Opinion Analysis: A publishing decision affects computation of the maximum punishment in United States v. Busch, No.15-0477/AF
CAAF decided the Air Force case of United States v. Busch, 75 M.J. 87, No.15-0477/AF (CAAFlog case page), on Friday, January 29, 2016. The court unanimously rejects the appellant’s ex post facto challenge to the military judge’s determination of the maximum authorized punishment for the offense of sexual abuse of a child in violation of Article 120b(c) (2012). However, the court narrowly affirms the military judge’s determination, the findings and the sentence, and the decision of the Air Force CCA.
Chief Judge Erdmann writes for the court, joined by Judge Ohlson and Judge Diaz (of the Fourth Circuit, sitting by designation). Judge Stucky dissents, joined by Judge Ryan.
CAAF granted review of a single issue:
At the time of appellant’s alleged sexual abuse of a child offense, the President had not set the maximum punishment for the offense. The military judge used a later-enacted executive order to set the maximum punishment, even though it increased the confinement range from one year to fifteen years. Was the Ex Post Facto clause violated?
The appellant pleaded guilty to multiple offenses, including one specification of sexual abuse of a child in violation of Article 120b(c) (2012) for exposing his genitals and masturbating while the child watched via Skype.
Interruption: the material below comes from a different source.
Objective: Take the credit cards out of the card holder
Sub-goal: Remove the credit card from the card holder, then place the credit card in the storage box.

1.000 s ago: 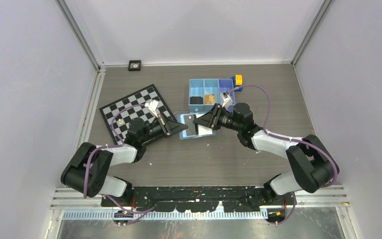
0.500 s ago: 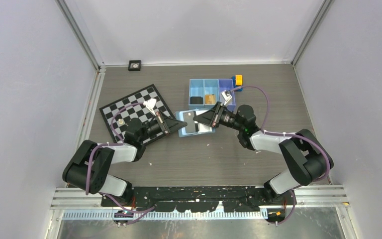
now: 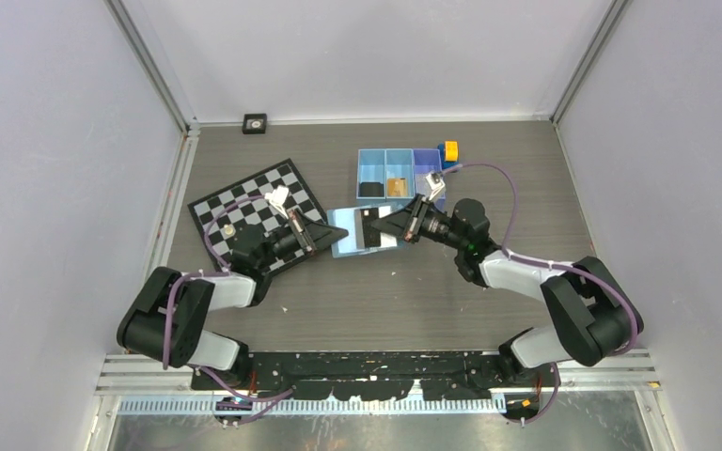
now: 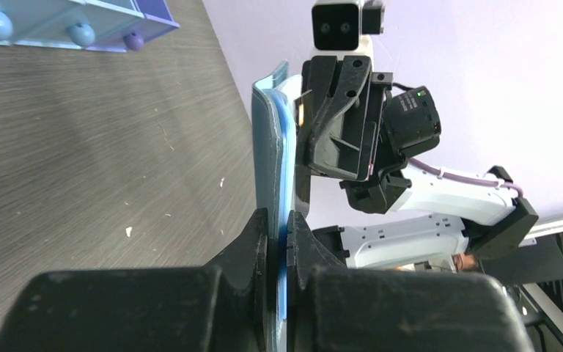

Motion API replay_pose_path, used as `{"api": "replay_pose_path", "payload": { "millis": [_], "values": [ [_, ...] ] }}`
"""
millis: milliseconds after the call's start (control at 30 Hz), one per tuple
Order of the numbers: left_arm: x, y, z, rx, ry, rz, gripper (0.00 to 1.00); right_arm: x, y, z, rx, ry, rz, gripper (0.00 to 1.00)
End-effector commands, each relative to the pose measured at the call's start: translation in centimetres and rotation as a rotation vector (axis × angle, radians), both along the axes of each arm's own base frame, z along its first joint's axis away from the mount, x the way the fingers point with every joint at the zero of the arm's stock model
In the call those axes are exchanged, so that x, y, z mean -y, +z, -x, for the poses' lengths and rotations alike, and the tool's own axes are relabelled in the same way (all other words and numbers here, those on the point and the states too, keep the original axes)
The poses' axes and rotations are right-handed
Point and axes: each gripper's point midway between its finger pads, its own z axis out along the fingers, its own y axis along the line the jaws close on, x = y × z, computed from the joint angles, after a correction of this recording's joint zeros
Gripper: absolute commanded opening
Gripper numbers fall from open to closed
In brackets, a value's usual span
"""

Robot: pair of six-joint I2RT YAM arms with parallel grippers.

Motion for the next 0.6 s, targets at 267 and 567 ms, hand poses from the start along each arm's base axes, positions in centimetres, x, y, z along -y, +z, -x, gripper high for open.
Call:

The appellant’s misconduct occurred in early 2013; after the 2012 statute’s effective date but before President Obama prescribed maximum punishments for the new offense in Executive Order 13643. The President’s failure to prescribe a maximum punishment forced the military judge to determine the maximum punishment for the appellant’s violation of Article 120b(c) by resorting to Rule for Courts-Martial 1003(c)(1)(B), which requires comparing the charged offense to other offenses listed in the Manual and in the United States Code. If a different offense listed in Part IV of the Manual is closely related to the charged offense, then R.C.M. 1003(c)(1)(B)(i) permits using the maximum punishment for that closely related offense. However, if no listed offense is closely related to the charged offense, then R.C.M. 1003(c)(1)(B)(ii) requires looking to offenses in the United States Code and the custom of the service.
Applying R.C.M. 1003(c)(1)(B)(i), the military judge concluded that the appellant’s offense of sexual abuse of a child was closely related to the offense of indecent liberty with a child in violation of Article 120(j) (2006), for which the maximum authorized punishment includes confinement for 15 years. The defense, however, argued that the offense of indecent exposure in violation of Article 120(n) (2006), with it’s one-year maximum authorized term of confinement, was more closely related. Despite this objection, the appellant still pleaded guilty. Including the computed 15-year maximum, the appellant faced a total maximum authorized confinement of 22 years and one month, and the military judge sentenced him to confinement for six years, reduction to E-1, total forfeitures, and a dishonorable discharge.
In determining that indecent liberty with a child in violation of Article 120(j) (2006) was closely related to the appellant’s offense of sexual abuse of a child in violation of Article 120b(c) (2012), the military judge made reference to Executive Order 13643. That reference prompted the appellant’s ex post facto claim, as he asserted that the military judge wrongly applied the executive order issued after his commission of the offense. CAAF unanimously rejects this claim.
However, the majority finds that the military judge was wrong to use R.C.M. 1003(c)(1)(B)(i), but finds that application of R.C.M. 1003(c)(1)(B)(ii) reaches the same result. The dissent, however, highlights a significant weakness in the majority’s analysis.